I didn’t want that…and Mia made me care. Made me feel. Then she refused to see or speak to me, and I was left wondering what the hell I was supposed to do.

She’d changed something inside of me.

Made me consider a relationship with her…something I just didn’t do…and then took away that promise…the promise of her.

Yes, I realized she was hurting.

But I could’ve hurt right along with her.

I didn’t have to be there to have her back, but she wouldn’t give me that.

I knew it was selfish. She’d just lost her son. She was allowed to do whatever the fuck she wanted to. Me, I was used to people thinking I couldn’t handle the hard stuff.

My whole family thought I couldn’t handle it. So why should she be any different?

“Oh, such an expressive face,” Judith rambled. “My girl’s a survivor. She had to be. Her daddy died, and I could barely afford a single thing. I was working from sun up until four or five hours past sundown, before she was even old enough to watch herself alone. She’s been an adult for a very long time. She doesn’t know how to lean on others when she needs it…and, sadly, that’s my fault. You need to give her a second chance to prove she’s the one for you.”

I shook my head.

“I’m a mess myself. It’s probably for the best that she doesn’t realize what she was starting to mean to me,” I admitted.
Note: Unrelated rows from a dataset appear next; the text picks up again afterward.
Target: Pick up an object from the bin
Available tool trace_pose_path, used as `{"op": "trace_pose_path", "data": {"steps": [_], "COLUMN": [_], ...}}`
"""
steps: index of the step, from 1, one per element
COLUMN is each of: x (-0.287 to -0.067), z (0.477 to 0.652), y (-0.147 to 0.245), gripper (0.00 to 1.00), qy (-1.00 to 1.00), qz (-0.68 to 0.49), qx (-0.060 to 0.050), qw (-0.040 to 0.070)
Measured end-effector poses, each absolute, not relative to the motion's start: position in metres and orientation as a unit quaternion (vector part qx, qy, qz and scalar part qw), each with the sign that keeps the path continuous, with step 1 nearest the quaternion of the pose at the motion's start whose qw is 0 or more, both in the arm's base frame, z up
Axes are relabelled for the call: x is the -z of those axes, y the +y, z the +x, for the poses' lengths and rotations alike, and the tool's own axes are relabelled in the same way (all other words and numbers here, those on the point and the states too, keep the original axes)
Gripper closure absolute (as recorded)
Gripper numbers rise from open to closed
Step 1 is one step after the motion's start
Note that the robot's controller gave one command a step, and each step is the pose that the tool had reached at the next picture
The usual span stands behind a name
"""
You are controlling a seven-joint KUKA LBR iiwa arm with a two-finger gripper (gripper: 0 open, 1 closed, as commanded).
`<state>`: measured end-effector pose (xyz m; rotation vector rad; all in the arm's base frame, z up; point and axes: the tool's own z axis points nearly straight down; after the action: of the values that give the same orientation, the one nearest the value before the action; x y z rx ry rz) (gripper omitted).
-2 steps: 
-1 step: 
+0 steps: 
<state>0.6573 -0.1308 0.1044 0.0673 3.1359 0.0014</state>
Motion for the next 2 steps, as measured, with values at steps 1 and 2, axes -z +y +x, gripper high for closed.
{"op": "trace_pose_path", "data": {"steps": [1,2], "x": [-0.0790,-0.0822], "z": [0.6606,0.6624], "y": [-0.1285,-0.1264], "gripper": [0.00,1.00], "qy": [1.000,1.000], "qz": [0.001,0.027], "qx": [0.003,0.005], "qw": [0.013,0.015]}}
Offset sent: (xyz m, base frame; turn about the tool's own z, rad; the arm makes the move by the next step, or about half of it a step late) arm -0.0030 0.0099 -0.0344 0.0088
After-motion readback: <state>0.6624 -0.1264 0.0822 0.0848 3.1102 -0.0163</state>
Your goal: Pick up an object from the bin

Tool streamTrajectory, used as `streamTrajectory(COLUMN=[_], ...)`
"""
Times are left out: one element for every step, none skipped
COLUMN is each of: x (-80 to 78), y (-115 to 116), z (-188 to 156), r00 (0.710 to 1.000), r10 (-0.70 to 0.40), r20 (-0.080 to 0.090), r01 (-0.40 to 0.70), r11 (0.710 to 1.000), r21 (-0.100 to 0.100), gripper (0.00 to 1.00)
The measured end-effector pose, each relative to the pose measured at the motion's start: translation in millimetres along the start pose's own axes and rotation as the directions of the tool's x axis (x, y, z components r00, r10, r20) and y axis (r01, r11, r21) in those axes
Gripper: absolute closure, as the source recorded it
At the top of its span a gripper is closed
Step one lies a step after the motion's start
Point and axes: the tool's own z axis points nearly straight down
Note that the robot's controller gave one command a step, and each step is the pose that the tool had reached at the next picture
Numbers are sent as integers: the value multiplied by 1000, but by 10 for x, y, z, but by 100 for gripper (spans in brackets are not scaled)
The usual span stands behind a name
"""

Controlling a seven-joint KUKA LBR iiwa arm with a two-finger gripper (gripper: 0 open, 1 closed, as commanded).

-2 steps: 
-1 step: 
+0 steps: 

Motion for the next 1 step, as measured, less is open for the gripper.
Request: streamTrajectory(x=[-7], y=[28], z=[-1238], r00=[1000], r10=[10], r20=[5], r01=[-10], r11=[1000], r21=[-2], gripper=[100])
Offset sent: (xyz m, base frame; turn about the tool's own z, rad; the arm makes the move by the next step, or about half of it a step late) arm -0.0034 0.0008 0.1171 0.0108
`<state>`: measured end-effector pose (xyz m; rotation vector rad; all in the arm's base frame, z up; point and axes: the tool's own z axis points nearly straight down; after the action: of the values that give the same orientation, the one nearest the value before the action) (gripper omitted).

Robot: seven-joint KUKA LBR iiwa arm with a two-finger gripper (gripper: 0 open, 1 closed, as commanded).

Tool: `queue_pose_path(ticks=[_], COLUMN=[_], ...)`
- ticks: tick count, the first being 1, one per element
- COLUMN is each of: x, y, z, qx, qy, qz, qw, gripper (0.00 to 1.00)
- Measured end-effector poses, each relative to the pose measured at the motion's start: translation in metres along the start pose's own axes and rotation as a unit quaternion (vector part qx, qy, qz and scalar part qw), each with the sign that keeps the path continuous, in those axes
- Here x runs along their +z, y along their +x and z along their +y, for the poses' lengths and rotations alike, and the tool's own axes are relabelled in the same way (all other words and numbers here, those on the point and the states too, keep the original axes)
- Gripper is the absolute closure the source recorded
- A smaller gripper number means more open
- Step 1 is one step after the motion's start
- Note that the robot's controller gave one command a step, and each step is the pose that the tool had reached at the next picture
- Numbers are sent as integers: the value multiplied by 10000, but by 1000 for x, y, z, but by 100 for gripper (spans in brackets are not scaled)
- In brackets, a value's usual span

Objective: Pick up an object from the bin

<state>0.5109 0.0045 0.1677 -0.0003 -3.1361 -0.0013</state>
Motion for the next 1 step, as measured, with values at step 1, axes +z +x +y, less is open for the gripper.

Judith had the nerve to laugh.

“You’re fooling yourself,” she said as she reached for her left arm again.

I checked the time, then pulled out another nitro and opened it, placing it under her tongue for her this time.

Little by little she relaxed.

My heart, however, didn’t relax.

I couldn’t tell Mia that she lost her mom, too.

So I did some hardcore praying as I monitored her all the way to the hospital.

Then breathed a sigh of relief when the attending physician took one look at her and ordered some clot busters for her.

I backed away to let them work, then even further out of the room until I was standing in the hallway that would lead me upstairs.

“Hey, you ready?” PD asked.

I shook my head.

“Call and tell them we’re gonna take a lunch break. Then we can go up to the cafeteria for a bite, and I can stop by and tell Mia about her mom,” I said.

PD shrugged.

PD was laid back.

He could literally go with the flow for anything.

Which was why, when I handed him a twenty to buy me lunch, he took it without a word and left, not looking back once.

I started down the hall in the opposite direction of PD, not stopping until I got to the wing that led to labor and delivery.